Who gives a rat's ass about such golden oldies? It's been possible for the longest time to fairly quickly crack windoze passwords (if you have the file) and MD5 has been known to be insecure for quite some time already...
Yes and no.
LanMan hashes have been brute forceable for a long time but neither proper NTLM nor NTLM2 have, so hacker have had to "trick" clients into sending the LanMAN hash, or recovering it from the SAM file.
Another trick that is often used to secure the password is to simply not support LanMan.
one little known fact discovered by Urity of SecurityFriday.com is that if a password is fifteen characters or longer, Windows does not even store the LanMan hash correctly. This actually protects you from brute-force attacks against the weak algorithm used in those hashes. If your password is 15 characters or longer, Windows stores the constant AAD3B435B51404EEAAD3B435B51404EE as your LM hash, which is equivalent to a null password. And since your password is obviously not null, attempts to crack that hash will fail.
So, yes and no, security consious companies have been able to protect themselves from brute forceable passwords for over 10 years.
echo '[q]sa[ln0=aln80~Psnlbx]16isb572CCB9AE9DB03273snlbxq' |dc
No and no...
If a windows box is trying to connect to you (ie single sign on so it tries to auth to you), you don't need to trick it into sending the lanman pass, you can just reflect it back (google: metasploit smb_relay). But your talking about the network level NTLM, not the hash stored on disk. You can indeed try to brute force the NTLM challenges, if you wanted to.
You can brute force NTLM hashes (the disk stored kind) easily, the hashing itself is very weak compared to anything used on unix for many years.
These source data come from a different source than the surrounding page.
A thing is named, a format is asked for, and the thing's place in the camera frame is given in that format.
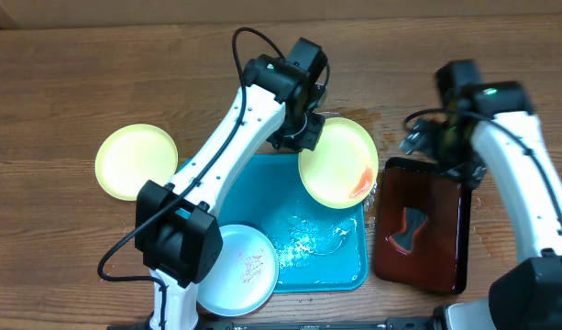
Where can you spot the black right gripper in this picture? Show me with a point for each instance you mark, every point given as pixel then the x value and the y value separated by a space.
pixel 427 143

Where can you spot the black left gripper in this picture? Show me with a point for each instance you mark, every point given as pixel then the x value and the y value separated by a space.
pixel 310 141

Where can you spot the yellow plate with ketchup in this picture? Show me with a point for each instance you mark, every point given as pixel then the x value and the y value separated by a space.
pixel 343 167

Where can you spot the light blue plate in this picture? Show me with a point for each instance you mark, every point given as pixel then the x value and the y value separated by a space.
pixel 244 275

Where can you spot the yellow-green plate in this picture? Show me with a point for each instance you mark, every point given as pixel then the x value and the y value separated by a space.
pixel 133 155

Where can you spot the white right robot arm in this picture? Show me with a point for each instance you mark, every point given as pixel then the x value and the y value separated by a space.
pixel 492 128

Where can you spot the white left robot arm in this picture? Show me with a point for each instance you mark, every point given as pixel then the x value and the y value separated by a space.
pixel 176 228

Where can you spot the teal plastic tray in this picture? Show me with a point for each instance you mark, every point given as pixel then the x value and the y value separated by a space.
pixel 320 249

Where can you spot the dark brown tray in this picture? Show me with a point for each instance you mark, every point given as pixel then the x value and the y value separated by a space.
pixel 439 261

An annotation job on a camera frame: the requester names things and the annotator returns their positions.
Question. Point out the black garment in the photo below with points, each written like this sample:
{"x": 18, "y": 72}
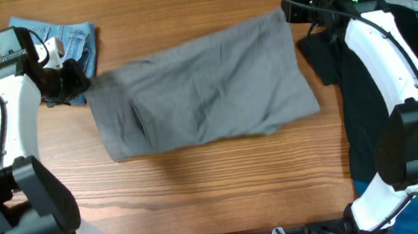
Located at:
{"x": 365, "y": 112}

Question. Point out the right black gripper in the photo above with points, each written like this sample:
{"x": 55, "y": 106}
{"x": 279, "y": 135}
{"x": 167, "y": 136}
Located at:
{"x": 293, "y": 14}

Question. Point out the light grey garment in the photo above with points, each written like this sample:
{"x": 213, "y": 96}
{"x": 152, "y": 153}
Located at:
{"x": 411, "y": 4}

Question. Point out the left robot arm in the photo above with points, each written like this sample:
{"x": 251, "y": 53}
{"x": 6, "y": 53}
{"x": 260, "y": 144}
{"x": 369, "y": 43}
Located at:
{"x": 32, "y": 199}

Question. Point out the folded blue denim jeans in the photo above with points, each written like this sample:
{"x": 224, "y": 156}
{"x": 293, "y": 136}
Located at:
{"x": 79, "y": 44}

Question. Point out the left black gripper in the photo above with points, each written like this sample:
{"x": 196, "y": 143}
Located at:
{"x": 80, "y": 83}

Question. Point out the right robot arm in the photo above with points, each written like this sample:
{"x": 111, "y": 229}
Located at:
{"x": 368, "y": 28}

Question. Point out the grey cotton shorts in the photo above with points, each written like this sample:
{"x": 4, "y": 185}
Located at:
{"x": 243, "y": 80}

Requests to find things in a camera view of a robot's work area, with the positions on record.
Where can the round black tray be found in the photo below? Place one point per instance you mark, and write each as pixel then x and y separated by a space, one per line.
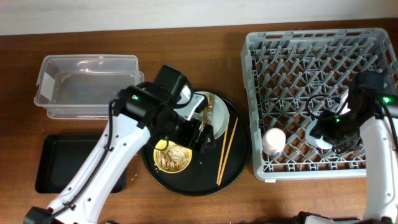
pixel 199 178

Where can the left wooden chopstick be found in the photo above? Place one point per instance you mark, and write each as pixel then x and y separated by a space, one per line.
pixel 222 153

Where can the yellow bowl with food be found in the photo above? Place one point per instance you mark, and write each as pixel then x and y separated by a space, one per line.
pixel 170 157

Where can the blue plastic cup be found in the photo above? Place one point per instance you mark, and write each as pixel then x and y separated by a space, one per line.
pixel 314 141

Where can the grey plate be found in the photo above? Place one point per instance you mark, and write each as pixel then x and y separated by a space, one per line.
pixel 219 116

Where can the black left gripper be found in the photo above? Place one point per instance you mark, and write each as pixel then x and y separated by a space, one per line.
pixel 189 139

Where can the pink plastic cup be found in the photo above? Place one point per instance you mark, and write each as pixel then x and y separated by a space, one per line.
pixel 273 141

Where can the gold snack wrapper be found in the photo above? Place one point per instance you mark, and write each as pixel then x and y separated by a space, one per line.
pixel 207 112

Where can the black base device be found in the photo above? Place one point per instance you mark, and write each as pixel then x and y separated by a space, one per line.
pixel 311 218

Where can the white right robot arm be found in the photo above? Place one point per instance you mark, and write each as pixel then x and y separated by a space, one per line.
pixel 371 120

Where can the wooden chopstick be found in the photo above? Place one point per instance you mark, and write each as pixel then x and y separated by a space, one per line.
pixel 222 153
pixel 224 159

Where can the clear plastic bin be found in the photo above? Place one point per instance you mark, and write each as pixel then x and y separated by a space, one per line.
pixel 81 86

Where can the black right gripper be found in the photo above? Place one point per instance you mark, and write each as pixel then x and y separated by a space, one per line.
pixel 321 129

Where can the right wooden chopstick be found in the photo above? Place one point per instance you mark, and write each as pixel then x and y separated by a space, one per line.
pixel 224 159

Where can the grey dishwasher rack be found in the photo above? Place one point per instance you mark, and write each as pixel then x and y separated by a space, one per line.
pixel 291 75

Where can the black rectangular tray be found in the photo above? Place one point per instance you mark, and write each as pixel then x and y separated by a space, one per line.
pixel 62 156

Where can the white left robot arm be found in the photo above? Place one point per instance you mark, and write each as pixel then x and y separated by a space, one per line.
pixel 140 114
On the other hand, you can exploit a design flaw in the aforementioned network authentication protocols which let you use the hash for authentication (google: pass the hash) - that is you don't need to bother cracking it at all, just use it.
As for where you get hashes....
Backups.
Local admin hashes on workstations etc (usually they are all the same on a large organisation)
From memory when users are logged in which includes service accounts (google: gsecdump) or you can even extract the plaintext (google: mimikatz)
Typically you only need to find a single insecure system and you will be able to compromise an entire domain within minutes, even when most machines are fully updated and/or hardened.